> [Task objective]
When the string "cable" appears in a line of the records, show the whole line.

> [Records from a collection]

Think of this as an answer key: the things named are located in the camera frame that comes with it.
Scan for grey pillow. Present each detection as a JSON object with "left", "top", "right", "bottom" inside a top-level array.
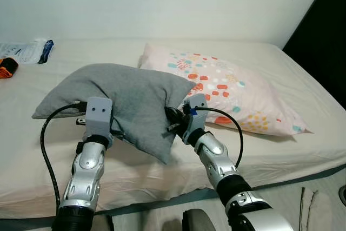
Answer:
[{"left": 31, "top": 63, "right": 196, "bottom": 165}]

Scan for pink patterned pillow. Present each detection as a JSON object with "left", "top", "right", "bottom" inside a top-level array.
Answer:
[{"left": 139, "top": 43, "right": 313, "bottom": 136}]

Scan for grey robot left leg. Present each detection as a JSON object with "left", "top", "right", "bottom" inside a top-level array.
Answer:
[{"left": 92, "top": 215, "right": 114, "bottom": 231}]

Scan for grey robot leg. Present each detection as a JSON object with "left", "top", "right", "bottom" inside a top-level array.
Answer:
[
  {"left": 181, "top": 208, "right": 217, "bottom": 231},
  {"left": 92, "top": 215, "right": 114, "bottom": 231}
]

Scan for grey robot right leg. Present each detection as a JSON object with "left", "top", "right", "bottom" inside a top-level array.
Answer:
[{"left": 181, "top": 208, "right": 217, "bottom": 231}]

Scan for orange and black device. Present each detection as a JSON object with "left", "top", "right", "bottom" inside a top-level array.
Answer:
[{"left": 0, "top": 57, "right": 19, "bottom": 79}]

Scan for bed with cream sheet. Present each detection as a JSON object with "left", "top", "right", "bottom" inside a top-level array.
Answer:
[{"left": 0, "top": 37, "right": 346, "bottom": 221}]

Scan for black wardrobe panel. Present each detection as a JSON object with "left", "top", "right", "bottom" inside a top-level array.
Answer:
[{"left": 282, "top": 0, "right": 346, "bottom": 110}]

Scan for beige folded mat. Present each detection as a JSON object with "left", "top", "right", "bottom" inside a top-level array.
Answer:
[{"left": 299, "top": 187, "right": 336, "bottom": 231}]

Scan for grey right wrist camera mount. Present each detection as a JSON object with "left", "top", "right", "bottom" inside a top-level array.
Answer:
[{"left": 183, "top": 93, "right": 209, "bottom": 134}]

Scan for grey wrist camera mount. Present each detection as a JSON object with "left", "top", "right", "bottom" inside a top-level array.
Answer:
[
  {"left": 183, "top": 93, "right": 209, "bottom": 134},
  {"left": 84, "top": 97, "right": 114, "bottom": 137}
]

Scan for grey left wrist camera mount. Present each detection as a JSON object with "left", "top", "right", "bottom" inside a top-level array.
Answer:
[{"left": 84, "top": 97, "right": 114, "bottom": 137}]

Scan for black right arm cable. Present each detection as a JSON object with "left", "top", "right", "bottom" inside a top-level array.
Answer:
[{"left": 192, "top": 107, "right": 245, "bottom": 171}]

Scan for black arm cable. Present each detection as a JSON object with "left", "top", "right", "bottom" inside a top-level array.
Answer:
[
  {"left": 192, "top": 107, "right": 245, "bottom": 171},
  {"left": 40, "top": 101, "right": 88, "bottom": 213}
]

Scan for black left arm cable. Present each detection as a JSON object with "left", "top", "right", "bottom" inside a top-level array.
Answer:
[{"left": 40, "top": 101, "right": 88, "bottom": 213}]

> [Answer area]
Scan for black right arm cable. Present each detection as a JSON object with "left", "top", "right", "bottom" inside a top-level array.
Scan for black arm cable. Present each detection as a JSON object with "left", "top", "right", "bottom" inside a top-level array.
Scan for black left arm cable. Present each detection as a JSON object with "left", "top", "right", "bottom" inside a top-level array.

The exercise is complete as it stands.